How To Safely Soothe Teething Pain
For baby’s teething pain, there are some tried and true remedies that pediatricians and pediatric dentists agree are much safer options than the methods mentioned previously. When in doubt, always check with your child’s doctor about which methods are best for your baby.
- Massaging the gums – Since the majority of teething pain is associated with the tooth erupting through the gums, one of the best ways to soothe the pain is by gently massaging the gums. You can do this by using your clean finger, a moist gauze pad wrapped around your finger, or a small, cooled (not frozen) metal spoon. Never leave the gauze or spoon in your child’s mouth or hand, as they could choke on these items.
- Offering something to chew on – Giving your child a safe object to chew on allows them to massage their own gums, in a sense, and provides comfort. There are a number of safe, non-toxic teethers on the market. Those made of natural rubber and food grade silicone are the safest, but no matter what the teether is made of, avoid ones filled with liquid and ones that use batteries, as in both cases the teether can break open and cause the liquid or batteries to make their way into the child’s mouth. A washcloth is also a safe option. If possible, chill (but don’t freeze) the teether or washcloth before giving it to your child since the cooling sensation aids in reducing pain. Always be sure the object is clean before giving it to your baby.

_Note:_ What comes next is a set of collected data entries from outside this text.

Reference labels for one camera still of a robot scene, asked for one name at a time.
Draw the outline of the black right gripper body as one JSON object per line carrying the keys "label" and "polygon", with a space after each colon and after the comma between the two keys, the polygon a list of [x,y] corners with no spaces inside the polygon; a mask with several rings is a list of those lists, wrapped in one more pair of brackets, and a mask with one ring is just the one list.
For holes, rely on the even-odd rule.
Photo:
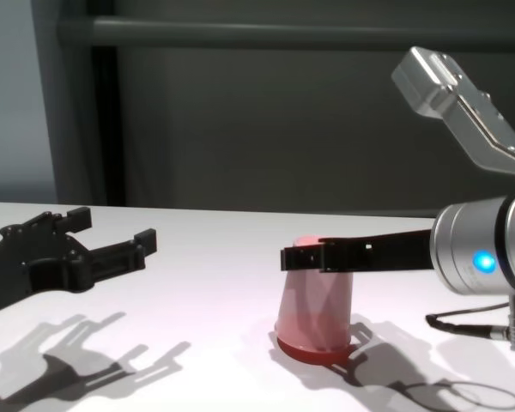
{"label": "black right gripper body", "polygon": [[431,230],[365,237],[320,238],[320,269],[326,272],[430,270]]}

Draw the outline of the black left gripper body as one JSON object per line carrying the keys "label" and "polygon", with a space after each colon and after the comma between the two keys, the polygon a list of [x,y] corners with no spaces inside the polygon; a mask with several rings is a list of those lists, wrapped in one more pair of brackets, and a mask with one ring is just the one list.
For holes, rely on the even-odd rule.
{"label": "black left gripper body", "polygon": [[0,229],[0,311],[42,292],[81,293],[94,286],[89,250],[71,233],[55,234],[54,215]]}

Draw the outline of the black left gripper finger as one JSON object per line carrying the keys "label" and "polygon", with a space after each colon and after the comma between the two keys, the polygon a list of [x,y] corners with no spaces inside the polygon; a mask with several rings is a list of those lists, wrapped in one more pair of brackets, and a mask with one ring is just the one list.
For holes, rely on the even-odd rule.
{"label": "black left gripper finger", "polygon": [[91,210],[89,207],[79,207],[66,212],[65,215],[55,214],[53,217],[53,232],[55,234],[79,233],[91,228]]}
{"label": "black left gripper finger", "polygon": [[103,282],[146,268],[145,259],[157,252],[154,229],[137,233],[132,239],[91,250],[91,274],[94,282]]}

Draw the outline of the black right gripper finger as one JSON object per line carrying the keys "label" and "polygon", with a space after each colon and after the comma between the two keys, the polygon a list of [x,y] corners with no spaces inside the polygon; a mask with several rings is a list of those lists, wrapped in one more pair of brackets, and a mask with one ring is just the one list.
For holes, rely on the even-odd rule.
{"label": "black right gripper finger", "polygon": [[326,271],[324,265],[324,244],[285,247],[280,251],[281,270]]}

- Teething biscuits – These soft biscuits designed to soothe gums, satisfy a child’s urge to bite, help babies learn how to feed themselves, dissolve in the mouth, and don’t crumble or crack. However, to stay on the safe side, they should only be given to children over six months old who have started eating solid foods. You should also opt for unsweetened or sugar-free biscuits since those with sugar can contribute to cavities. It’s advised to not use other types of foods for teething because they may not dissolve like teething biscuits and could be a choking hazard.
- Children’s pain medication – Particularly if other safe methods don’t soothe your child’s teething pain, you can give them an over-the-counter children’s pain medication, such as acetaminophen (Tylenol) or ibuprofen (Motrin) for infants over 6 months of age. But always follow the label’s instructions for your child’s age and weight and be sure your pediatrician has deemed the medication safe for your child.
Caring for Your Child’s New Teeth
Before teeth begin erupting, run a soft, clean cloth over your baby’s gums twice a day to keep food and bacteria from building up in the mouth. After the first teeth come in, use a small, soft-bristled baby toothbrush to clean them. If you use fluoride toothpaste, don’t use any larger than a dollop the size of a grain of rice until your child is at least 2 years old. After 2 years of age, children can use fluoride toothpaste that is the size of a pea. Talk to your pediatrician about when to begin taking your child to a pediatric dentist for regular dental checkups, typically after 12 months of age.